* [Description of the task] Considering the entries that follow, report how many lines include the string "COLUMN", giving the number alone.

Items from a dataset
___
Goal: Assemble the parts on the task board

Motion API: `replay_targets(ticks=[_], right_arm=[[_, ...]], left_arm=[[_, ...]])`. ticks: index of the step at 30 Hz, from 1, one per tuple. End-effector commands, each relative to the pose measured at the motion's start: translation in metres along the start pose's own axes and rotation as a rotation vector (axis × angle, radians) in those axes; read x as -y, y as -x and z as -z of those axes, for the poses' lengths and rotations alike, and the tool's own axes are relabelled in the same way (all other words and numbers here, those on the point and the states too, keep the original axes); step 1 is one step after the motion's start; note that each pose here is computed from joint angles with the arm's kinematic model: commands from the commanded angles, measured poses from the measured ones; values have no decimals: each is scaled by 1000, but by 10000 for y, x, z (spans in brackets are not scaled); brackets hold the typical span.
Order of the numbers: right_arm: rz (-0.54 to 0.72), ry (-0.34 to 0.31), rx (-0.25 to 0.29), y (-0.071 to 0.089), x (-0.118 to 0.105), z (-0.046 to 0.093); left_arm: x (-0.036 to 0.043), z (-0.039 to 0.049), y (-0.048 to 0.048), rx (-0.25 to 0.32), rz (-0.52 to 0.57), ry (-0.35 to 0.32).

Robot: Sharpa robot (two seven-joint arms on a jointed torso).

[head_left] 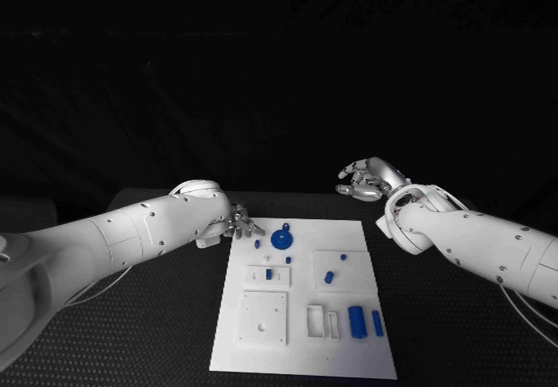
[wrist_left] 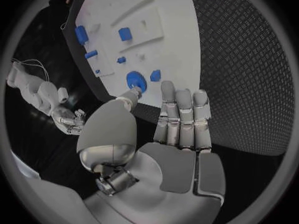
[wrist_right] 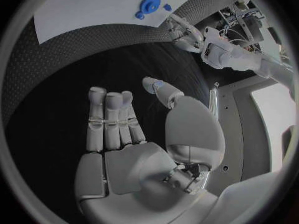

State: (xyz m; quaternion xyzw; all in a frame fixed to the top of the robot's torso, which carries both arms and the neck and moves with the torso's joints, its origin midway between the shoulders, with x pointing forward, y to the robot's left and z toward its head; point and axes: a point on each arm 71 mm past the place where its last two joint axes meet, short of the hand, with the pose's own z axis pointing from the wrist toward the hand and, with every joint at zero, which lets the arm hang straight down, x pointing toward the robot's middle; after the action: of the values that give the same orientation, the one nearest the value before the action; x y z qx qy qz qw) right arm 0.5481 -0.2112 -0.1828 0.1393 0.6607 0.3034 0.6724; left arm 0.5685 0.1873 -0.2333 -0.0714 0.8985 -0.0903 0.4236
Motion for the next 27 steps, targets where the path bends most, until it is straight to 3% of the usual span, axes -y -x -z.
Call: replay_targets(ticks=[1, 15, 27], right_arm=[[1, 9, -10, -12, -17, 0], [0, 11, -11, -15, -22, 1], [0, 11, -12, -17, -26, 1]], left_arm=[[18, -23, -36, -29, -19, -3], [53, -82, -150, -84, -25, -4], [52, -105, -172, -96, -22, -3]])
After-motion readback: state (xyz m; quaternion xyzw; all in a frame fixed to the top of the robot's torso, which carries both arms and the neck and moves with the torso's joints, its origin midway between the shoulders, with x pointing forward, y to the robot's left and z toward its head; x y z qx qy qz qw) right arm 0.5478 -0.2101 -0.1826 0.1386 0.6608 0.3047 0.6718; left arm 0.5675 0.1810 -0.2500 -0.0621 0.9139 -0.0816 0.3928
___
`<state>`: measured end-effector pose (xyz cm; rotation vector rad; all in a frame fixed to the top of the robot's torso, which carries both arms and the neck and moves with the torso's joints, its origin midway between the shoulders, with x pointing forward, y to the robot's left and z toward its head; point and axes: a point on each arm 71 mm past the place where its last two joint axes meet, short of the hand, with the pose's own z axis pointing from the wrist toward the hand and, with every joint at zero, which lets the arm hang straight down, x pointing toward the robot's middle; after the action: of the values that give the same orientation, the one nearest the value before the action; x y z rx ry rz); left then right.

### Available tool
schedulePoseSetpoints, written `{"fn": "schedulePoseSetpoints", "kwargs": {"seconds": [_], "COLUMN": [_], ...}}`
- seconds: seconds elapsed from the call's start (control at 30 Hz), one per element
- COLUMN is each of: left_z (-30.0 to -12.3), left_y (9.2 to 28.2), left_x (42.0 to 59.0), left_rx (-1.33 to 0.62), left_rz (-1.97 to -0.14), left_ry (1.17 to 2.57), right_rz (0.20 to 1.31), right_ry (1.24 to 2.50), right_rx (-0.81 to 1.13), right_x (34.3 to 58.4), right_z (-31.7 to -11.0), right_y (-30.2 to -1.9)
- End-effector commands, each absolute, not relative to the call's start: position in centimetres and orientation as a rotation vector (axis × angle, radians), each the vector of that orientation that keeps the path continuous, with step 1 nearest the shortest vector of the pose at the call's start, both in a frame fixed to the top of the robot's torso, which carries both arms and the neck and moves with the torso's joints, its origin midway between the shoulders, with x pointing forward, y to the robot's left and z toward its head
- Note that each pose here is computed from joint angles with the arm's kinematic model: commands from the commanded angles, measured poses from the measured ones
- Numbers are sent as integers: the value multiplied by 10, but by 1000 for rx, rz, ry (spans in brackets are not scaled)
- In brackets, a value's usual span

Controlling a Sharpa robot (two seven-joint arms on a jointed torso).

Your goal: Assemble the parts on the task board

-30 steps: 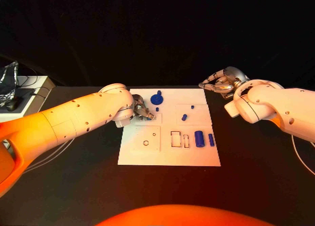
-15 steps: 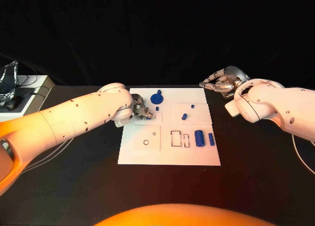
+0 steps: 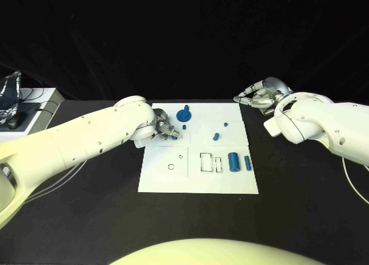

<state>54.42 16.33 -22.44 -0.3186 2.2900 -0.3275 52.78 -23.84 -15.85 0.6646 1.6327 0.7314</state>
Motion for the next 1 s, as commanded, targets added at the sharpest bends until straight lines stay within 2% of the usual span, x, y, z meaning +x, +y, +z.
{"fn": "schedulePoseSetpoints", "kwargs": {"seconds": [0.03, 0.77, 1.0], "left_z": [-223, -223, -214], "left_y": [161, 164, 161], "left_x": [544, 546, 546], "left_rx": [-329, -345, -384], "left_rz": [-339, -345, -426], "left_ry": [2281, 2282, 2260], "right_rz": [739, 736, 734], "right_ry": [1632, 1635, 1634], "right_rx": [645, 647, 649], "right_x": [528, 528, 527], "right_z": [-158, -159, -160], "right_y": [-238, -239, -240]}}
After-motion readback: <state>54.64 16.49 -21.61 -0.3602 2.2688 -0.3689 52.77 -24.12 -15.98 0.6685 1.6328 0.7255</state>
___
* [Exercise output] 2